The Problem with Default RBAC
Out of the box, Kubernetes grants the system:masters group (used by kubeadm init) cluster-admin. Every default service account in the kube-system namespace gets elevated privileges. The default service account in every namespace exists automatically and — unless you explicitly bind it — has no permissions.
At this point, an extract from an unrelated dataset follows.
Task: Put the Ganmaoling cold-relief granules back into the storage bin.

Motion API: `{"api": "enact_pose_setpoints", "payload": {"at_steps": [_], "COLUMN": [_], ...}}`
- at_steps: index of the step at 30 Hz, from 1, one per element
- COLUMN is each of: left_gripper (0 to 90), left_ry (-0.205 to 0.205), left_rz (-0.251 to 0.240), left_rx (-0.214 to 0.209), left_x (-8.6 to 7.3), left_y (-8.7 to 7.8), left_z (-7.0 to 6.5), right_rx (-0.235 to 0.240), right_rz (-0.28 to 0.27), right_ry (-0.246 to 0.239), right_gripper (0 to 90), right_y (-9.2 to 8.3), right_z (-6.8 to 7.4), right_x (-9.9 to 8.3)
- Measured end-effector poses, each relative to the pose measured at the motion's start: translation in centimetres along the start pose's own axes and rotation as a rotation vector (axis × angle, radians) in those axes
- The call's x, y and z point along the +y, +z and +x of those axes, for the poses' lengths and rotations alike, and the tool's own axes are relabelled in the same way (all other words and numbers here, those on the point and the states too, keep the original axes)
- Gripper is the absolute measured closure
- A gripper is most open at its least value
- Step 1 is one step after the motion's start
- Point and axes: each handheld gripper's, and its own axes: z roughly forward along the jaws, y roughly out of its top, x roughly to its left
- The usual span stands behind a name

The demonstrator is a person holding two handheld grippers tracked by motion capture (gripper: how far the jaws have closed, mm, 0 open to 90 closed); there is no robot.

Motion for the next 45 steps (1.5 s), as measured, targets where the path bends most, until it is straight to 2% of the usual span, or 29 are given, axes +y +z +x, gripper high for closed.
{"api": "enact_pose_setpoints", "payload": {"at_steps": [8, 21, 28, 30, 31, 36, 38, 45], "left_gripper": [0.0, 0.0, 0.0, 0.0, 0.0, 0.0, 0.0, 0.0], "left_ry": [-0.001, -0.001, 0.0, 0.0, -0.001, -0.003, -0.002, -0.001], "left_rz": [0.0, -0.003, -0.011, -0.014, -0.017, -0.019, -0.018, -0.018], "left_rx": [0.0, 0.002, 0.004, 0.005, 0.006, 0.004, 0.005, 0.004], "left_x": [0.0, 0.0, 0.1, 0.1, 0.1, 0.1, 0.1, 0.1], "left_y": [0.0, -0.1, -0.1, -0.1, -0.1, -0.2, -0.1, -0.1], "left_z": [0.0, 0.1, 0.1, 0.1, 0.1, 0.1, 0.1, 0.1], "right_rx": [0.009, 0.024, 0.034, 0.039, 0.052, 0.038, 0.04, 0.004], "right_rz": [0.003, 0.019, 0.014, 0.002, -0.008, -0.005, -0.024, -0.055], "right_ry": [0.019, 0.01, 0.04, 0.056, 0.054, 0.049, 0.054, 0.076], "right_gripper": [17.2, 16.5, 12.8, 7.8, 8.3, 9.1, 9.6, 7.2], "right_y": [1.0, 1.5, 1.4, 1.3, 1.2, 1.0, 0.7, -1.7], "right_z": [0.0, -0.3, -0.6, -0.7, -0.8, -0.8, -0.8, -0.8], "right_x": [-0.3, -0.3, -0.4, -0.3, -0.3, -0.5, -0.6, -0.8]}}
But many teams accidentally grant it broad access during development and forget to revoke it.
Here is the most common anti-pattern we see in production audits:
# BAD: cluster-admin bound to default service account
apiVersion: rbac.authorization.k8s.io/v1
kind: ClusterRoleBinding
metadata:
name: dangerous-binding
roleRef:
apiGroup: rbac.authorization.k8s.io
kind: ClusterRole
name: cluster-admin
subjects:
- kind: ServiceAccount
name: default
namespace: default
This gives every pod in the default namespace unrestricted control over the entire cluster. If any pod gets compromised, the attacker owns everything.
RBAC Best Practices
1. Use namespace-scoped Roles, not ClusterRoles, whenever possible.
A Role is bound to a single namespace. A ClusterRole is cluster-wide. Most applications only need access to resources in their own namespace.
# GOOD: namespace-scoped Role for a web application
apiVersion: rbac.authorization.k8s.io/v1
kind: Role
metadata:
name: webapp-role
namespace: production
rules:
- apiGroups: [""]
resources: ["pods", "services", "configmaps", "secrets"]
verbs: ["get", "list", "watch"]
- apiGroups: ["apps"]
resources: ["deployments"]
verbs: ["get", "list", "watch", "update"]
2. Create a dedicated ServiceAccount for every application.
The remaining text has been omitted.